ブリームについて [雑感]
ジュリアン・ブリームは現在活動を休止しているようだが,好きな演奏家である。私の学生時代は全盛期だった。ビラ=ロボスの12の練習曲の録音など,正に完璧な演奏だった。その後聞いた山下さんの2度にわたる録音もすごいが,ブリームのはまさにお手本,繊細にして豪放,かなり即興的に書いたと思われるこの練習曲が,芸術作品として光り輝いた。ショパンの練習曲にも並び称されるというのは,この演奏を聴けば納得できる。名演奏をもって楽曲の良さが再認識される好例ではなかったかと思う。
さて,ブリームに関していろいろ書きたいこともあるのだが,その音楽とは全く関係のないところで,学生時代からひっかかっている事柄がある。ここで吐き出してしまって,肩の荷を降ろしたい。
というのは,その名前に関してである。すしネタの鯛はsea breamである。ならばブリームさんは,日本名では「鯛」さんなのかというと,これが違う。

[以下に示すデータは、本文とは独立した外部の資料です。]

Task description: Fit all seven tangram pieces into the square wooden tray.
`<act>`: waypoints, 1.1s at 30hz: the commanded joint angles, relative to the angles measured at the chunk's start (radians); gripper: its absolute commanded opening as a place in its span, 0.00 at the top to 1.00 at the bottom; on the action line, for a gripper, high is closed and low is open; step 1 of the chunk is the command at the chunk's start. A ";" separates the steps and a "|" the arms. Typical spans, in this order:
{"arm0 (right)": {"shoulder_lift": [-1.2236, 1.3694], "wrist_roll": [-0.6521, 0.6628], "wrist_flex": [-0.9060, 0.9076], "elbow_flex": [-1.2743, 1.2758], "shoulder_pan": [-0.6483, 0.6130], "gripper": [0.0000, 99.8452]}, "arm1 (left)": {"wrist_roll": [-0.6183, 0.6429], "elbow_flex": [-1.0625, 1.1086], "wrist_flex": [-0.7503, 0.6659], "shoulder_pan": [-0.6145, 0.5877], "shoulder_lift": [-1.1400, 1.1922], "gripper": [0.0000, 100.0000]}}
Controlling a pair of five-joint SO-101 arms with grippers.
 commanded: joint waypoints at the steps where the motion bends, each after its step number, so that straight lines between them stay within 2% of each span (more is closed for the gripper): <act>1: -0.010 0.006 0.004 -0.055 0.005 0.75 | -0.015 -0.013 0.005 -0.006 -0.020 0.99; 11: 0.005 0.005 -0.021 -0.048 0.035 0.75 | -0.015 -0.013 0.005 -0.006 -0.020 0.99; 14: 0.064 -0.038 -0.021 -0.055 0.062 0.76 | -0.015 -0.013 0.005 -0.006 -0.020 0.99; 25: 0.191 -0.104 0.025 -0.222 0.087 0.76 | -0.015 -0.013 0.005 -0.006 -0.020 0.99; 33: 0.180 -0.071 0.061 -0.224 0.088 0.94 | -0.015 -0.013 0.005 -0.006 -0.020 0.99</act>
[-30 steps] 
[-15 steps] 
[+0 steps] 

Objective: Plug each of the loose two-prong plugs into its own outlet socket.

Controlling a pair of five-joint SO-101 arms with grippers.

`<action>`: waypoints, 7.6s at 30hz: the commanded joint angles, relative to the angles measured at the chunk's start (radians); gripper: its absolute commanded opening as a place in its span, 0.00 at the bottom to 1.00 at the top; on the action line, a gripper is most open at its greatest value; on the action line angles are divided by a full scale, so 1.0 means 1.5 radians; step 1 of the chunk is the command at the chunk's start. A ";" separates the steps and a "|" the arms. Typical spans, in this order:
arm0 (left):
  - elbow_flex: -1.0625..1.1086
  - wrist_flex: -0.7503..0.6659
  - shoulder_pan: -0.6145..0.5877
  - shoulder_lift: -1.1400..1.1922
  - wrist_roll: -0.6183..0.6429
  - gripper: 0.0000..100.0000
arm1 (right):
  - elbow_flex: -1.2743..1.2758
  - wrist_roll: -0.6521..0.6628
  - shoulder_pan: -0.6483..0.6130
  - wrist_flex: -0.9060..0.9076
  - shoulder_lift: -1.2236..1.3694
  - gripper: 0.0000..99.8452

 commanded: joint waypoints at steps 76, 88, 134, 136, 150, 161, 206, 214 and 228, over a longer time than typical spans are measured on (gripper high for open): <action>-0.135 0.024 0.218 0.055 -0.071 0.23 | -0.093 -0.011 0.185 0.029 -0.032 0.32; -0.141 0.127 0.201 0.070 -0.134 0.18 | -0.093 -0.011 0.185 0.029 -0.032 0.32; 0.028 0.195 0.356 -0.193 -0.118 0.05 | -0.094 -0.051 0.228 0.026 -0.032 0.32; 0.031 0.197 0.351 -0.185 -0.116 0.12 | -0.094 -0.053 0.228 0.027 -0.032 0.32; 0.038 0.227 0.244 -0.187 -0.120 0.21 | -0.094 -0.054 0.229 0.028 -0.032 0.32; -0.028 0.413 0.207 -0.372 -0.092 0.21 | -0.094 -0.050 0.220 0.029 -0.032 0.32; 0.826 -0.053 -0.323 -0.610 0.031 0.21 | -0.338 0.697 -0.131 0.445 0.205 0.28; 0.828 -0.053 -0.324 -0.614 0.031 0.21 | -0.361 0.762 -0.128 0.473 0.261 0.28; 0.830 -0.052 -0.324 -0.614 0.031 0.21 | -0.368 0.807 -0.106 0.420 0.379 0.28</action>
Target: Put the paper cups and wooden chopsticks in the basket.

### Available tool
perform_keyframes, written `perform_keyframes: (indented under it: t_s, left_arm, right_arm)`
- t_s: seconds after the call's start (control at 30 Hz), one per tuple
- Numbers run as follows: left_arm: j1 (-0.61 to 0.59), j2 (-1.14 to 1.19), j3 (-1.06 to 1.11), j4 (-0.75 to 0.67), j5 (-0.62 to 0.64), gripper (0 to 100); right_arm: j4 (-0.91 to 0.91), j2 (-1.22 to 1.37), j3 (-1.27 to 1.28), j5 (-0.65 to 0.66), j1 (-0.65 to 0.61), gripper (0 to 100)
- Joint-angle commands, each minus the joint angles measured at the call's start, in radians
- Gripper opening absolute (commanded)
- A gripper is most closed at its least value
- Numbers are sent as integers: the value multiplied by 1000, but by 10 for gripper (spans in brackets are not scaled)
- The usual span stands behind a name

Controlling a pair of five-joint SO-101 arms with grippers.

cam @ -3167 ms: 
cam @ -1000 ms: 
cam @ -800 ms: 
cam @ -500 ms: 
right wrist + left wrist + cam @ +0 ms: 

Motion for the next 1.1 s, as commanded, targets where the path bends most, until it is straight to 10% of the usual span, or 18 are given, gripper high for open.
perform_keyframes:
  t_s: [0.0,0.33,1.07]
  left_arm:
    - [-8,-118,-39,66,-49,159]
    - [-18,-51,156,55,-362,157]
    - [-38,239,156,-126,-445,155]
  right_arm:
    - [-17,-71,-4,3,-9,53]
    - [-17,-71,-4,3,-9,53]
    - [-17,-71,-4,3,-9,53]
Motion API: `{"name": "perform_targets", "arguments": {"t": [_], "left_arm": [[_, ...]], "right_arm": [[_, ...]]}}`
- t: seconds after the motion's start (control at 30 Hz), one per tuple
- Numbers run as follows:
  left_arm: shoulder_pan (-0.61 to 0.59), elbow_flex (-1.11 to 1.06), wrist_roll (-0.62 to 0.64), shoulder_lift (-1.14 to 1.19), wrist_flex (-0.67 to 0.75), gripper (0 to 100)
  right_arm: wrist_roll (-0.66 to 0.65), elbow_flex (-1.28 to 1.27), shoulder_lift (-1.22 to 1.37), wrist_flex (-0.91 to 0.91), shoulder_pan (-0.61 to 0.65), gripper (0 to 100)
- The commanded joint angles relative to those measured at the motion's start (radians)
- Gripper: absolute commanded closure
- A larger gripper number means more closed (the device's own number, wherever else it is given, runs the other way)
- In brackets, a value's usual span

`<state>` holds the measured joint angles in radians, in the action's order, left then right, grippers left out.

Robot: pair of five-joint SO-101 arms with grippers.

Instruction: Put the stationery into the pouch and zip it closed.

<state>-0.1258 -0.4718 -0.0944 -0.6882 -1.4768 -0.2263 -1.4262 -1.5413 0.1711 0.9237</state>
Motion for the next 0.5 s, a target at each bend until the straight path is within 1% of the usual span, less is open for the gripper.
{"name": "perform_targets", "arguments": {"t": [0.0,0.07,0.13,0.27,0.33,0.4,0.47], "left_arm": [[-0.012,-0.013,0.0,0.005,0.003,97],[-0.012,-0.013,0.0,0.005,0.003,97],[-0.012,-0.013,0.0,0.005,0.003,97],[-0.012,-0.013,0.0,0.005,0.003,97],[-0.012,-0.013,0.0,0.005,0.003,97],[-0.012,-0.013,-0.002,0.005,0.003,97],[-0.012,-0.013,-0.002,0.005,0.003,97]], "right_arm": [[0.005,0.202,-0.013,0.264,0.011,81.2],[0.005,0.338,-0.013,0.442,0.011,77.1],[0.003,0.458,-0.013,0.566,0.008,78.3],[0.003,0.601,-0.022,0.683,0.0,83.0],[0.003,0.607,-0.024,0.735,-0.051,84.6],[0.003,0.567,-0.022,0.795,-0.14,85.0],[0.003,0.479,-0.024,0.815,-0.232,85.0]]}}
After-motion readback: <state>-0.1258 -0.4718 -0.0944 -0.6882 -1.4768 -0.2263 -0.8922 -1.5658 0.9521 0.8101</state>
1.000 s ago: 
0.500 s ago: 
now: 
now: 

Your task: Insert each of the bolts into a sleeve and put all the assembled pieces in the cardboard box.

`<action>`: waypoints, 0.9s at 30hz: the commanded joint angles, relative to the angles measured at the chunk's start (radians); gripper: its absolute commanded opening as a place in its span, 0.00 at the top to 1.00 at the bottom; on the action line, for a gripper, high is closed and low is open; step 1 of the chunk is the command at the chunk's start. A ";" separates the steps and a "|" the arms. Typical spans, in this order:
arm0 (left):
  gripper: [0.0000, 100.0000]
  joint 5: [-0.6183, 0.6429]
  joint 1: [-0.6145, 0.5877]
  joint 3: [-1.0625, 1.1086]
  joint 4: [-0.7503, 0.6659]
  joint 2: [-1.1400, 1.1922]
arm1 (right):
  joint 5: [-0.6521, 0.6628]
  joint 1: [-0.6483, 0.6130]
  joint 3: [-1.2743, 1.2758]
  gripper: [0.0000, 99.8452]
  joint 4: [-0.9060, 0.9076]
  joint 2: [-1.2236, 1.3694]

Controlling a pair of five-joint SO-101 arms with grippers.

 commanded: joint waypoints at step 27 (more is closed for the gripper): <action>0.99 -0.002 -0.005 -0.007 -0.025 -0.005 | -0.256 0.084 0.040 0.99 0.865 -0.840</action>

わざわざseaとつける訳だから,真のbreamがいるはずである。
学生時代読んだアイザック・ウォルトンの「釣魚大全」には川魚のことが書かれていたが,ここにブリームが登場する。訳者森秀人さんは,これを平鮒(へらぶな)と訳している。大ギタリストは「ヘラブナ」さんだったのか?この魚は釣魚の対象としてはすばらしいもので,日本では「ヘラブナに始まってヘラブナに終わる」という格言があるくらい,奥深い釣り(らしい)。道具立てにも,ブーシェやロマニリョスに負けず劣らずの高価な竹竿などが存在するのである。
当方も釣りはたしなみ,滞米中も魚介タンパクの摂取を補うため,ダム湖でバスやブルーギルを釣っていた。しかし,ヘラブナはやらない。釣りの奥義には立ち入っていないわけだ。ヘラブナは食べられない。釣魚専用魚なのである。真ブナ始め他のフナは食べられる。琵琶湖のニゴロブナはフナ寿司でおなじみのもの。
どうも,英名のブリームは体高の高い魚を総称しているようだ。だから川にいるフナと思しき魚をriver breamと言ったりもする。ちなみにファーストネームの方はシーザーにちなんだ名前というのはすぐ気づくだろう。蛇足ながら,ブリームがアイザック・ウォルトンならぬ,作曲家ウィリアム・ウォルトンと2人3脚で名曲を生み出したのは,まさかジョークではないだろう。